Hardware-Aware Computation Reorganization for Memory Intensive Applications

Open Access
- Author:
- Kislal, Orhan Memduh
- Graduate Program:
- Computer Science and Engineering
- Degree:
- Doctor of Philosophy
- Document Type:
- Dissertation
- Date of Defense:
- February 22, 2018
- Committee Members:
- Mahmut Taylan Kandemir, Dissertation Advisor/Co-Advisor
Mahmut Taylan Kandemir, Committee Chair/Co-Chair
Kamesh Madduri, Committee Member
John Morgan Sampson, Committee Member
Conrad S Tucker, Outside Member - Keywords:
- memory
performance
compiler
approximate computing - Abstract:
- After hitting the power wall, the dramatic change in computer architecture from single core to multicore/manycore brings us new challenges on high performance computing, especially for data intensive applications.
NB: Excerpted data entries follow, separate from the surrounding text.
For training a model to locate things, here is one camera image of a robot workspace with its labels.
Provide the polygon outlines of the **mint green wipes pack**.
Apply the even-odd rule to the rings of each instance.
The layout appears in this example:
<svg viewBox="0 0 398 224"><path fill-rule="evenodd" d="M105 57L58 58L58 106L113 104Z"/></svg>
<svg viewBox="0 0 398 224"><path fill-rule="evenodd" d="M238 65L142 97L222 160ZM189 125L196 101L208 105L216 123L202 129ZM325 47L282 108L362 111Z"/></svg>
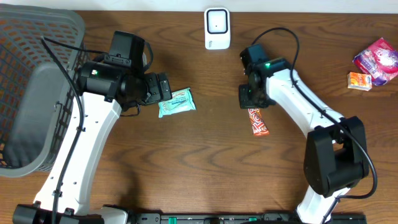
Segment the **mint green wipes pack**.
<svg viewBox="0 0 398 224"><path fill-rule="evenodd" d="M164 116L196 110L190 88L172 93L172 99L159 103L159 118Z"/></svg>

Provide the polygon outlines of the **red orange chocolate bar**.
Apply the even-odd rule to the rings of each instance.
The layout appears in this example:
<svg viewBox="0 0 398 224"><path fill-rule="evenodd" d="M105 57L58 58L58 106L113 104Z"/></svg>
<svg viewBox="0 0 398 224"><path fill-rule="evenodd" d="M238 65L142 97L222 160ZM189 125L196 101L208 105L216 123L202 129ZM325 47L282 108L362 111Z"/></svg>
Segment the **red orange chocolate bar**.
<svg viewBox="0 0 398 224"><path fill-rule="evenodd" d="M255 136L267 136L270 134L266 124L262 118L260 109L251 108L248 109L249 119L251 122L252 133Z"/></svg>

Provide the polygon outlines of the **orange white tissue pack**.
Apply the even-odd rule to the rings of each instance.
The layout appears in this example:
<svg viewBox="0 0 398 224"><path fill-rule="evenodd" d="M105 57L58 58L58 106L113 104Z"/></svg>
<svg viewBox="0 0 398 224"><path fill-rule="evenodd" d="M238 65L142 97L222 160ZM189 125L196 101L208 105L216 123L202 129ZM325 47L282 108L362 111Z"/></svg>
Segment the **orange white tissue pack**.
<svg viewBox="0 0 398 224"><path fill-rule="evenodd" d="M369 91L373 87L369 74L350 72L347 78L348 88L350 89Z"/></svg>

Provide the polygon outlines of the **red purple pad pack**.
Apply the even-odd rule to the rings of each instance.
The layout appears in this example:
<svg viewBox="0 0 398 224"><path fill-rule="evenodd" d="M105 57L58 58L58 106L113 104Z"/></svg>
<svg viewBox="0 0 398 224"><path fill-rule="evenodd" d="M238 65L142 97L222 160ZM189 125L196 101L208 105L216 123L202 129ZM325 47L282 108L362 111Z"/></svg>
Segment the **red purple pad pack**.
<svg viewBox="0 0 398 224"><path fill-rule="evenodd" d="M357 54L353 63L369 74L376 86L385 85L397 76L397 50L383 37Z"/></svg>

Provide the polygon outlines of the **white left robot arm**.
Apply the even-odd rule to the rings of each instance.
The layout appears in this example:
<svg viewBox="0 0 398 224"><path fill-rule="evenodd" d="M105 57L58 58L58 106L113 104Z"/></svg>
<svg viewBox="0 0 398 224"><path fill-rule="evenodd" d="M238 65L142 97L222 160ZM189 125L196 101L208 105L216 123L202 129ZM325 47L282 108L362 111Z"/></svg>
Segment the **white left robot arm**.
<svg viewBox="0 0 398 224"><path fill-rule="evenodd" d="M50 175L32 205L19 204L13 223L134 223L125 208L90 209L93 178L110 131L121 113L172 97L167 74L89 61L79 70L79 94Z"/></svg>

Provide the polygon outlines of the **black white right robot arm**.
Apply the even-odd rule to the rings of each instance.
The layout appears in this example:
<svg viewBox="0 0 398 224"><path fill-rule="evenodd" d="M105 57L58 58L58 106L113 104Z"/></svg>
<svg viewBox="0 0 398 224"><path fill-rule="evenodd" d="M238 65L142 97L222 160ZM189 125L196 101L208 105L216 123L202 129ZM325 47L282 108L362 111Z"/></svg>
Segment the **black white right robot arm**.
<svg viewBox="0 0 398 224"><path fill-rule="evenodd" d="M326 223L349 190L374 170L363 122L345 118L317 97L284 58L242 56L248 83L239 87L242 109L278 104L306 137L303 170L308 182L296 208L302 223Z"/></svg>

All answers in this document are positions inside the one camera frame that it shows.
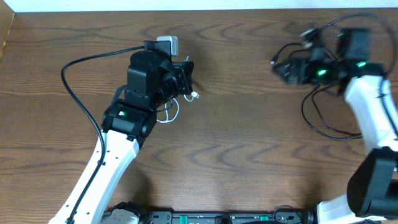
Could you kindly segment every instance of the connector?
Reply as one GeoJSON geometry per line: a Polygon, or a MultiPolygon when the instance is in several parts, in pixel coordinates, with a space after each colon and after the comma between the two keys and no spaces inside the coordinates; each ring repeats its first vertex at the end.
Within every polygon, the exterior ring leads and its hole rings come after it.
{"type": "Polygon", "coordinates": [[[300,34],[304,41],[313,42],[321,38],[321,30],[319,28],[312,28],[300,34]]]}
{"type": "Polygon", "coordinates": [[[279,55],[274,55],[270,64],[274,65],[276,63],[276,61],[278,60],[278,58],[279,58],[279,55]]]}
{"type": "Polygon", "coordinates": [[[192,97],[195,97],[195,98],[200,98],[199,93],[197,93],[197,92],[195,92],[195,91],[192,91],[192,92],[191,92],[191,96],[192,96],[192,97]]]}
{"type": "Polygon", "coordinates": [[[178,56],[178,37],[167,35],[167,36],[160,36],[156,38],[157,41],[170,41],[170,51],[171,56],[176,57],[178,56]]]}
{"type": "Polygon", "coordinates": [[[171,42],[168,40],[163,40],[163,41],[145,40],[144,41],[144,50],[150,50],[153,52],[162,52],[163,54],[166,54],[169,57],[171,57],[171,56],[173,56],[171,49],[172,49],[171,42]]]}

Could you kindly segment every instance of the white cable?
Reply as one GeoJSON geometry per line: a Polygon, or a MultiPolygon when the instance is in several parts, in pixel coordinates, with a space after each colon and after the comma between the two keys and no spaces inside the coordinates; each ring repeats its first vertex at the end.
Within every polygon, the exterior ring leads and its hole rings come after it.
{"type": "Polygon", "coordinates": [[[189,100],[189,99],[187,98],[186,95],[184,95],[184,98],[185,98],[188,102],[192,102],[192,101],[195,99],[195,97],[192,96],[191,100],[189,100]]]}
{"type": "Polygon", "coordinates": [[[177,112],[176,112],[176,114],[174,115],[174,118],[171,119],[171,120],[169,120],[169,113],[168,113],[167,110],[166,110],[166,120],[161,121],[161,120],[157,119],[157,120],[156,120],[157,122],[159,122],[159,123],[161,123],[161,124],[165,124],[165,123],[170,123],[170,122],[174,121],[174,120],[177,118],[178,112],[180,112],[180,105],[179,105],[177,99],[173,98],[173,100],[175,101],[175,104],[177,104],[177,112]]]}

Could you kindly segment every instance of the wooden table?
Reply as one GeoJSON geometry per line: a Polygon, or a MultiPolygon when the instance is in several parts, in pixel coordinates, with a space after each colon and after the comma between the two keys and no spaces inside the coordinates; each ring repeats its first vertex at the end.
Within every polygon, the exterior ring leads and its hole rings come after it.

Data access costs dominate the execution times of most parallel applications and they are expected to be even more important in the future. Under these circumstances, the organization of data and computation across available resources becomes a major effect on the performance of the overall system. This dissertation explores the reorganization problem from a hardware-aware perspective to fully harness the underlying architecture and demonstrates various methods to improve the memory performance. These methods span both both domain-specific solutions for some memory-intensive kernels of high importance as well as domain-agnostic optimization techniques. This dissertation approaches the problem of reorganization from two different perspectives. While the traditional methods of organization for data and computation, namely mapping and scheduling, remain highly influential and beneficial; we also evaluate the idea of approximate computing in this context and reorganize data and computation based on their predicted importance. Our exploration includes following steps. On the domain-specific side; we apply mapping, scheduling and data layout reorganization techniques to the sparse matrix vector multiplication problem. In addition, we improve the k-means clustering algorithm with computation reordering as well as multiple skipping heuristics, and propose a cache skipping module for data mining algorithms and explore its benefits with recursive partitioning algorithms. On the domain-agnostic side; we explore location aware and data movement aware computation reorganization techniques, as well as, a code slicing technique that skips high-cost and low-importance data accesses. Our detailed experiments show significant improvements in all cases, up to 25% for domain-specific optimizations and up to 18% for domain-agnostic techniques.